Un hilo suelto en el tapiz del cosmos
- Omar Brest
- 4 nov
- 3 Min. de lectura
Estuve pensando que responder si alguien alguna vez me pregunta ¿Quién es Verónica Mar?.
La respuesta sería algo así:
Podría decir que es un fractal rodeado de espinas. No las esconde ni las disimula: están ahí, firmes, para custodiar algo sagrado, algo que no se entrega sin una pequeña herida de por medio. Hay belleza en eso. En su defensa natural, en la forma en que esas espinas resguardan el pulso íntimo de una criatura que habita el borde, el límite donde la luz se quiebra.
Durante este tiempo —casi un mes, aunque parezca un destello— compartí con ella muchas cosas: tiempo, kilómetros, trenes, autos, subtes, bares, papel y pluma, risas, sueños, y alguna que otra madrugada de esas que no se olvidan. Y aunque parezca mucho, apenas logré acercarme un poco a ese fractal, a esa estructura infinita que se repite y se expande con cada palabra suya. No es una queja, le diría, sino más bien un privilegio raro, como esos instantes donde el mundo se abre apenas lo suficiente para dejarte mirar adentro.
Verónica no camina como las personas: avanza por la calle como una gacela que conoce su territorio, y en mi casa se movía como un gato —silenciosa, atenta, letal—, capaz de ver lo que los demás no ven, de oler lo invisible. Pero quedarme en eso sería reducirla a una figura o un gesto. Porque además de todo eso, Verónica es una artista excepcional.
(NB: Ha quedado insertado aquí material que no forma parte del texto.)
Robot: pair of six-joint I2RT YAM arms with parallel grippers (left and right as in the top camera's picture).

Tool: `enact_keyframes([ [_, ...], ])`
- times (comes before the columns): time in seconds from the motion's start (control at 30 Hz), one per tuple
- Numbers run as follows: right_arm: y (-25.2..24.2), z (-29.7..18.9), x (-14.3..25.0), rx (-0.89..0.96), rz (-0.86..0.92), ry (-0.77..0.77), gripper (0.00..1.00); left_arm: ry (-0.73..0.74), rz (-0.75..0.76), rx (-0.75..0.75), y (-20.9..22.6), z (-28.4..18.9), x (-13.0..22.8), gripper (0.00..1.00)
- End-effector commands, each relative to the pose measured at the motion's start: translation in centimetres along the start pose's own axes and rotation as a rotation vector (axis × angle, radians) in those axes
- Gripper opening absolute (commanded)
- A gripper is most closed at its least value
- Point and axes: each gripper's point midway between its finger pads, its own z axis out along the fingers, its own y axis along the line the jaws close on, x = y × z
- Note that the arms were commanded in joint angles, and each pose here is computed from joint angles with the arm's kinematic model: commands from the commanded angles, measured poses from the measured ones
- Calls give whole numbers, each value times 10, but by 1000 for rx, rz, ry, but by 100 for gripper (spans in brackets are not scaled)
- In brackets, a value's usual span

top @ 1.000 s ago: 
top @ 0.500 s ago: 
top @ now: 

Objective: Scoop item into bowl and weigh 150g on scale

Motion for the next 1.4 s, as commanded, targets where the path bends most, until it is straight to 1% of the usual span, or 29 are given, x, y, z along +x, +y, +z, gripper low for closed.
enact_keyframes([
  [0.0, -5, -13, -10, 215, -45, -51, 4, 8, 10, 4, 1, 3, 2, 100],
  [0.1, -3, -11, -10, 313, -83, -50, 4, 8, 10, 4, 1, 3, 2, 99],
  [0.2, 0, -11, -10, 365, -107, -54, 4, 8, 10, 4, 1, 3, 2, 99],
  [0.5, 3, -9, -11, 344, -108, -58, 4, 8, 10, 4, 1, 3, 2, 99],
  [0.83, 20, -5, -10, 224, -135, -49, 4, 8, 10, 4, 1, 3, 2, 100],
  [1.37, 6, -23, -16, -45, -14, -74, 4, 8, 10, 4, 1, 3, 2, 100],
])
Compartimos cientos de kilómetros en esos días en Buenos Aires, y verla en movimiento era presenciar algo elemental. Su modo de buscar, de observar, de entregarse a la deriva del caos, de entretejer realidad y delirio hasta que todo se vuelve uno. Ella no registra el mundo: lo reconfigura. Construye con lo que existe y con lo que sólo vive en su cabeza llena de constelaciones. Tira de un hilo y, en lugar de desatar la maraña, la complica. Pero en esa complejidad aparece su magia. Escucharla hablar es como mirar cómo una tormenta organiza el cielo. Sus ideas nacen del aire, del sol, del perfume leve de las flores, de lo que flota en el tiempo. Es un tapiz tejido con miles de hilos arrebatados de un mundo que sólo existe para ella, un mundo que no puede ser traducido, apenas sentido a través de sus gestos y sus silencios.
A los pocos días dejé de intentar entenderla. Comprendí que su universo no fue hecho para ser descifrado, sino contemplado. Me dediqué a mirar, a escuchar, a dejar que sus palabras me empaparan. Era como estar en un delta, mirando el agua dividirse en brazos infinitos, sin saber dónde empieza ni termina el río, pero con los pies sumergidos en la tibieza justa de su corriente.
Su presencia no pesaba, aunque tenía la gravedad de un planeta. Era liviana como el viento caliente de diciembre, ese que arde apenas, anunciando lo inevitable. Verónica no se impone: te envuelve. Te atraviesa con la misma calma con la que un rayo de sol se cuela entre las persianas. Todo eso —esa manera de tocar el mundo sin romperlo, de encender la materia con la mirada— está en sus imágenes. En cómo compone, en cómo prepara sus fórmulas como una herborista del tiempo y la luz. No hace falta que lo diga: se ve.
En los últimos días de su visita, inventó un juego: cadáveres exquisitos escritos en bares porteños. En esos templos viejos donde el aire está hecho de historias y nicotina, donde cada taza conserva los restos de una conversación olvidada. Ahí, entre mesas rayadas y espejos empañados, mezclamos nuestros universos. Puede sonar exagerado, pero algo se fusionó entre sus palabras y las mías. Un intercambio invisible, una correspondencia secreta. Las frases iban y venían como botellas lanzadas al mar. Y cuando leía sus respuestas, arrancadas de su libreta —esa hojita que todavía guardo en la billetera como un talismán— sentía que algo hacía clic, que por un instante el cosmos se alineaba, y dos fragmentos de realidad se reconocían.
De todo este tiempo con Verónica, me queda la certeza de haber tocado un borde del misterio. Un roce, apenas, pero suficiente para entender que hay personas que existen en un plano distinto, donde la luz tiene otras leyes y el silencio su propia voz.
Y eso, lo sé, lo voy a guardar en algún rincón de mi propia galaxia. Donde laten las cosas que no se explican, pero se sienten para siempre.
Mañana me tocará despedirla.
Quién sabe si será un hasta luego o un punto final. Dejaré esa pregunta flotando, como una hoja en el agua, para que otro día, o tal vez otro yo, se anime a responderla.